LLM Unlearning Should Be Form-Independent
Xiaotian Ye, Mengqi Zhang, Shu Wu
2025-06-15
Summary
This paper talks about how to make large language models (LLMs) forget or unlearn certain knowledge in a way that works no matter how that knowledge is asked about or expressed. It introduces a method called Rank-one Concept Redirection (ROCR) that changes the model's internal understanding so it stops recalling specific harmful or private information by redirecting it to safer ideas.
What's the problem?
The problem is that current methods to make LLMs unlearn certain information only work well when the knowledge is asked about in the exact same way as in the training data.

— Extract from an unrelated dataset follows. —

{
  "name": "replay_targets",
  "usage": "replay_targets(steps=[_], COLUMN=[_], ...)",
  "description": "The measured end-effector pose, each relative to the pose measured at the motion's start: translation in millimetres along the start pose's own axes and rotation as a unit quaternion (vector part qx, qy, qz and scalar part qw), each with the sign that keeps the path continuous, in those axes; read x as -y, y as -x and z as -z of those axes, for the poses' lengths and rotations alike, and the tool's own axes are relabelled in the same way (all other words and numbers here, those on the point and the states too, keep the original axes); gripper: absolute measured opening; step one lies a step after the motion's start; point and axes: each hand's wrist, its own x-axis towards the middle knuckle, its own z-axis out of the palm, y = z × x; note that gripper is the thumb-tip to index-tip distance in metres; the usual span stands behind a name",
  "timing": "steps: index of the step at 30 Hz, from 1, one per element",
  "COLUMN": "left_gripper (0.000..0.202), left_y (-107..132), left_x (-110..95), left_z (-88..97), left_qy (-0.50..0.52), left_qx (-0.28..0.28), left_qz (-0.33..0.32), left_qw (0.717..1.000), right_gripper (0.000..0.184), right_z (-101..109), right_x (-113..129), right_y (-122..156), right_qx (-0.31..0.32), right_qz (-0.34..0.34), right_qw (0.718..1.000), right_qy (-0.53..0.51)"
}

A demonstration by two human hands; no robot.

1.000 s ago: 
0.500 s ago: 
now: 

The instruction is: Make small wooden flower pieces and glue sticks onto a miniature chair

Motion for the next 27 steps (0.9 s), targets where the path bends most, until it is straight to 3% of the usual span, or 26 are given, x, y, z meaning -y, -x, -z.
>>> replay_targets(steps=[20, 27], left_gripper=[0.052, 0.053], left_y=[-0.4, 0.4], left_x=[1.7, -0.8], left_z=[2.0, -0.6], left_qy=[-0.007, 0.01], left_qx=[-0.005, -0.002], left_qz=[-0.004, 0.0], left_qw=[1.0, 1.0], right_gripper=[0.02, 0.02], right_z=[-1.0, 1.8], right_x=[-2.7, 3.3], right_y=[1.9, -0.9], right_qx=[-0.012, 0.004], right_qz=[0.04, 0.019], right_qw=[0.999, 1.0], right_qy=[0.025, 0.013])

When the same knowledge appears in different forms or expressions, these methods often fail, which limits their usefulness for controlling unwanted or dangerous information.
What's the solution?
The solution is ROCR, a new approach that works without retraining the model. Instead, it quickly updates specific parts of the model’s internal layers to redirect the concept that needs to be forgotten to another harmless concept. This way, the model doesn’t remember the original information even when asked about it in different ways, making the unlearning form-independent and more effective.
Why it matters?
This matters because in real-world applications, people might ask about the same harmful or private information in many different ways, so unlearning that only works for one form isn’t enough. ROCR’s form-independent method improves the safety and control over what LLMs remember, helping prevent misuse and protecting privacy while keeping the model's other knowledge intact.
Abstract
Form-Dependent Bias limits the effectiveness of LLM unlearning across different knowledge expressions, and Rank-one Concept Redirection (ROCR) is proposed as a form-independent solution that enhances unlearning efficacy.